Work instruction: Pick out every line of the entries below where "chopstick" occurs, and copy those lines.

[Data extracted from a collection]
━━━━━━━━━━

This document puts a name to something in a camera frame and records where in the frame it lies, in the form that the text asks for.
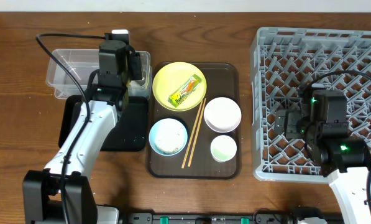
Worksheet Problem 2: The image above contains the yellow plate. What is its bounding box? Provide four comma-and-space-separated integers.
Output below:
152, 62, 208, 111

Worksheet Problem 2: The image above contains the green snack wrapper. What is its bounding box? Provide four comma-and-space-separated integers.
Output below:
168, 74, 202, 108

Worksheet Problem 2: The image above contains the light blue bowl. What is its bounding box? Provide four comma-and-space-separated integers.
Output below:
149, 119, 188, 156

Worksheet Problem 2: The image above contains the white cup green inside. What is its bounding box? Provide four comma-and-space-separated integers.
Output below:
210, 135, 237, 162

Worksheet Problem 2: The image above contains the pile of rice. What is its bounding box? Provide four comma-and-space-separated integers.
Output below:
155, 119, 186, 155

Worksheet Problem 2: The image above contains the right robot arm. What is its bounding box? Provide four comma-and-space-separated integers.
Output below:
274, 88, 371, 223

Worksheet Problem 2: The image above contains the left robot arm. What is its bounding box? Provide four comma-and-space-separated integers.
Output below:
22, 29, 142, 223

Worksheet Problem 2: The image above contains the grey dishwasher rack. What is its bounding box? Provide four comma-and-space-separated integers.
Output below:
250, 27, 371, 184

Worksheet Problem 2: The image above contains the black waste tray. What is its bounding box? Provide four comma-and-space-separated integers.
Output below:
58, 95, 149, 152

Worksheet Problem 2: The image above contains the right wooden chopstick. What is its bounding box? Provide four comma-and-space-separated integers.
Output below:
188, 98, 206, 167

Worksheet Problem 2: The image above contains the wooden chopstick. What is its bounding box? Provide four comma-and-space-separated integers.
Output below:
181, 100, 204, 169
188, 98, 206, 167

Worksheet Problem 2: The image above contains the left wooden chopstick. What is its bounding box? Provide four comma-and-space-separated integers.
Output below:
181, 100, 204, 169

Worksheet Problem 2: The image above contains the brown serving tray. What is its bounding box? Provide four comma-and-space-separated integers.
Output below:
146, 63, 241, 180

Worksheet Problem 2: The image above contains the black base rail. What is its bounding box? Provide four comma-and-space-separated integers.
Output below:
119, 212, 344, 224

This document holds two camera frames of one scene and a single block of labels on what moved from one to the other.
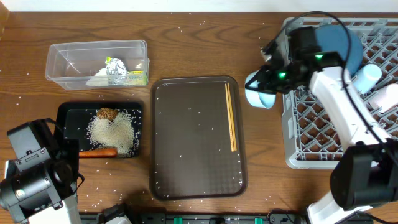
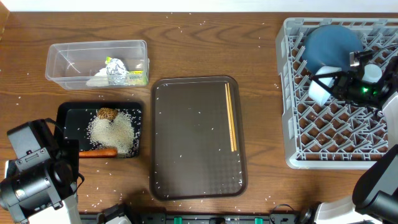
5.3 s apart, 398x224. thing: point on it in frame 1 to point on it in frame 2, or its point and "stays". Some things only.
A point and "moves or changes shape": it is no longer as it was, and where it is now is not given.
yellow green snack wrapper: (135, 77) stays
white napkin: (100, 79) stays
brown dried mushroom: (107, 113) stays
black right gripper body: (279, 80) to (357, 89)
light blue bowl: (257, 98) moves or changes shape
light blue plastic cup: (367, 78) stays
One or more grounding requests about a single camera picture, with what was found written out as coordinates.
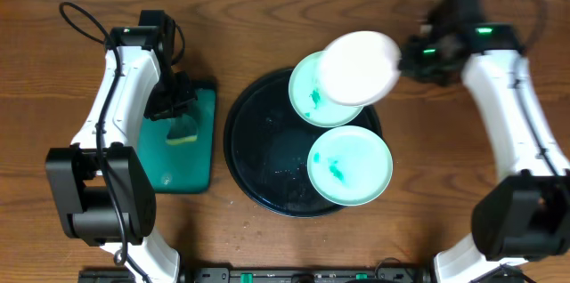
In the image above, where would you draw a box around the green yellow sponge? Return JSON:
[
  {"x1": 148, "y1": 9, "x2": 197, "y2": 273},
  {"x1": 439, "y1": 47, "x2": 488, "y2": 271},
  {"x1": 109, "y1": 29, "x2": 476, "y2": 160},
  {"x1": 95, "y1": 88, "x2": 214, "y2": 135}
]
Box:
[{"x1": 166, "y1": 114, "x2": 198, "y2": 146}]

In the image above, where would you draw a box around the white plate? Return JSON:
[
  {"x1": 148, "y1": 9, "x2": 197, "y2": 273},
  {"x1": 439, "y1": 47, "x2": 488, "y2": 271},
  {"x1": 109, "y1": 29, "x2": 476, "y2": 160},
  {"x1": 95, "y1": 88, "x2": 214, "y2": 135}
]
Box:
[{"x1": 317, "y1": 31, "x2": 401, "y2": 107}]

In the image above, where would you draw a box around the mint green plate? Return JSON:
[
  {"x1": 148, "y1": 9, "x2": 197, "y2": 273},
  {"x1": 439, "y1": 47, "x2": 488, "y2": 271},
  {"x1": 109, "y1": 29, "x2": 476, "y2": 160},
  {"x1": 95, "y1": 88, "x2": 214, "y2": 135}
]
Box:
[
  {"x1": 307, "y1": 125, "x2": 394, "y2": 206},
  {"x1": 288, "y1": 52, "x2": 362, "y2": 128}
]

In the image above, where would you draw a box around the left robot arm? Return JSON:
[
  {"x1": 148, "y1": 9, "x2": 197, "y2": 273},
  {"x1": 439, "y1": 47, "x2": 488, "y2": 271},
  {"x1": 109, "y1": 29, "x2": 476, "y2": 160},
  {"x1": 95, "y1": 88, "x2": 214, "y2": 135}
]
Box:
[{"x1": 45, "y1": 25, "x2": 198, "y2": 282}]

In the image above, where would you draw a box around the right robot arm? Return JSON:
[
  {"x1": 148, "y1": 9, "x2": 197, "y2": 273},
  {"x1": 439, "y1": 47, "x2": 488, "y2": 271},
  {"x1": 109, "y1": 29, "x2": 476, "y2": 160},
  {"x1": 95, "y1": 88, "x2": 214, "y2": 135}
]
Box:
[{"x1": 399, "y1": 21, "x2": 569, "y2": 282}]

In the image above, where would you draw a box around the black rectangular water tray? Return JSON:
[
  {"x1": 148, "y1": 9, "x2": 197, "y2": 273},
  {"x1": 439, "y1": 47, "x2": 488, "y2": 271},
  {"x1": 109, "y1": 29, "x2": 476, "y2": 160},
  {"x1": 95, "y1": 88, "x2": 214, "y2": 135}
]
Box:
[{"x1": 137, "y1": 81, "x2": 217, "y2": 194}]

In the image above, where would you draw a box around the round black serving tray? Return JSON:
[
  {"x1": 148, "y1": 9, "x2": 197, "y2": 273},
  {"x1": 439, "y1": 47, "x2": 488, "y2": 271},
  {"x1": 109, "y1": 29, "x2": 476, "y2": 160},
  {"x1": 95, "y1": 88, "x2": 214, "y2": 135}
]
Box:
[{"x1": 223, "y1": 67, "x2": 384, "y2": 219}]

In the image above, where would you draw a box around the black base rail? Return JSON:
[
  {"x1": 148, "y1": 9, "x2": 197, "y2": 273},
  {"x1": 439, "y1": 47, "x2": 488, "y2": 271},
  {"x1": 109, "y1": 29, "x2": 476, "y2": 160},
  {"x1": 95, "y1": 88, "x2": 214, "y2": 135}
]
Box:
[{"x1": 77, "y1": 266, "x2": 433, "y2": 283}]

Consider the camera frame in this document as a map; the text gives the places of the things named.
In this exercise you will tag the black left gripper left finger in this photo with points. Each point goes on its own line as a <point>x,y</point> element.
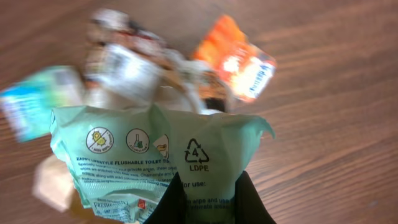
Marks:
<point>172,206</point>

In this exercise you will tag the green wet wipes pack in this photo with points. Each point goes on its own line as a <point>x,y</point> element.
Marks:
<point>122,162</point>

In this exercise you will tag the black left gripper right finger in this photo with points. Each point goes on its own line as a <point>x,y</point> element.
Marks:
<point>248,206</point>

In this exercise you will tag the small orange snack packet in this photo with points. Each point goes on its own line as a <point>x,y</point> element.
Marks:
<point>245,68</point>

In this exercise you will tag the small teal tissue pack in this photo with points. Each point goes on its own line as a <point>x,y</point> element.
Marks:
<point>28,104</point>

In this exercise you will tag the beige brown cookie pouch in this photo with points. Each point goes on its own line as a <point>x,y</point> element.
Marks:
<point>133,69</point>

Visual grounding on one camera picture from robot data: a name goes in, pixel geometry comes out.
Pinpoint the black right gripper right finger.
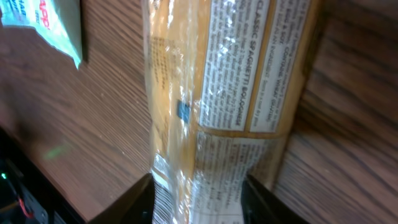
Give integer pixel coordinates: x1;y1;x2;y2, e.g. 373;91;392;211
241;175;308;224

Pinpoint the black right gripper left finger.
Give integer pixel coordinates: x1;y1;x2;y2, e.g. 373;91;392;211
89;174;155;224

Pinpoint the orange spaghetti packet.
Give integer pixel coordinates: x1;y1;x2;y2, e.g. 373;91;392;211
142;0;322;223

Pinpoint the teal snack packet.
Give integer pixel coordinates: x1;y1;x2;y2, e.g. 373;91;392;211
1;0;83;68

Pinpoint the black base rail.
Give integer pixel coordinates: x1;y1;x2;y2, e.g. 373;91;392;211
1;130;85;224

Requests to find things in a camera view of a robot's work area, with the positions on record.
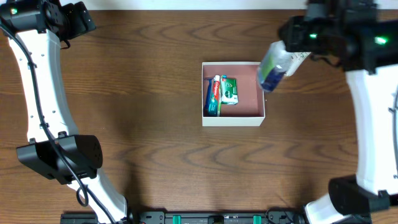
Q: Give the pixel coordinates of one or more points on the clear pump sanitizer bottle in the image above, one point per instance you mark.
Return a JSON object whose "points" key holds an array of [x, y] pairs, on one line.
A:
{"points": [[273, 67]]}

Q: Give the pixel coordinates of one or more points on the blue disposable razor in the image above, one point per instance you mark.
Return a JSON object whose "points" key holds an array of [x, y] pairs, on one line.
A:
{"points": [[208, 95]]}

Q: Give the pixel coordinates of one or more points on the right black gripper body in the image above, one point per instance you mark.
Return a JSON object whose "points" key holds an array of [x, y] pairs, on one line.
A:
{"points": [[290, 35]]}

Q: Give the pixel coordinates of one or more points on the green white toothbrush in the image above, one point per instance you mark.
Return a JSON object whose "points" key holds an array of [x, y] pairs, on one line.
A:
{"points": [[219, 98]]}

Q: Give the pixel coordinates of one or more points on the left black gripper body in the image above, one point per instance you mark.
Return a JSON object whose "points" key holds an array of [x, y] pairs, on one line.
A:
{"points": [[82, 17]]}

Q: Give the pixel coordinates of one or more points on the green soap bar pack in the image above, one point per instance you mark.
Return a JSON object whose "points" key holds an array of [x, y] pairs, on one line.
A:
{"points": [[229, 91]]}

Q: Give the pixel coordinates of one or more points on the white lotion tube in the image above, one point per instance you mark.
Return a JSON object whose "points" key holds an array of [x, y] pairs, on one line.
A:
{"points": [[297, 59]]}

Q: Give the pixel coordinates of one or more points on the white box pink interior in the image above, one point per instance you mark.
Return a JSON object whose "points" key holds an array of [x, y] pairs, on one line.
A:
{"points": [[250, 110]]}

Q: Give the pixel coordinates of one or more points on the red green toothpaste tube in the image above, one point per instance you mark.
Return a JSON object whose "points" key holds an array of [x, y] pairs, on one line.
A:
{"points": [[212, 109]]}

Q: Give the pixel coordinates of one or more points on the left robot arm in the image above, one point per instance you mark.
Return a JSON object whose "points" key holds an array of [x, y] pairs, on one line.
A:
{"points": [[37, 32]]}

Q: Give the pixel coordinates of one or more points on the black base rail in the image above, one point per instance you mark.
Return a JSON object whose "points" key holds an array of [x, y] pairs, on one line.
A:
{"points": [[268, 217]]}

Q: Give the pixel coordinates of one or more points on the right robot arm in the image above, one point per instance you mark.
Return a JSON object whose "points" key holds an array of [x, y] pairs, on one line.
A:
{"points": [[366, 49]]}

━━━━━━━━━━

Task result:
Worksheet Problem 2: The image above contains the right wooden chopstick. What is its bounding box? Provide four comma-and-space-separated integers.
Worksheet Problem 2: The image above contains the wooden chopstick. What is its bounding box? Provide four comma-and-space-separated integers.
Worksheet Problem 2: The image above contains the left wooden chopstick. What is its bounding box? Provide four comma-and-space-separated integers.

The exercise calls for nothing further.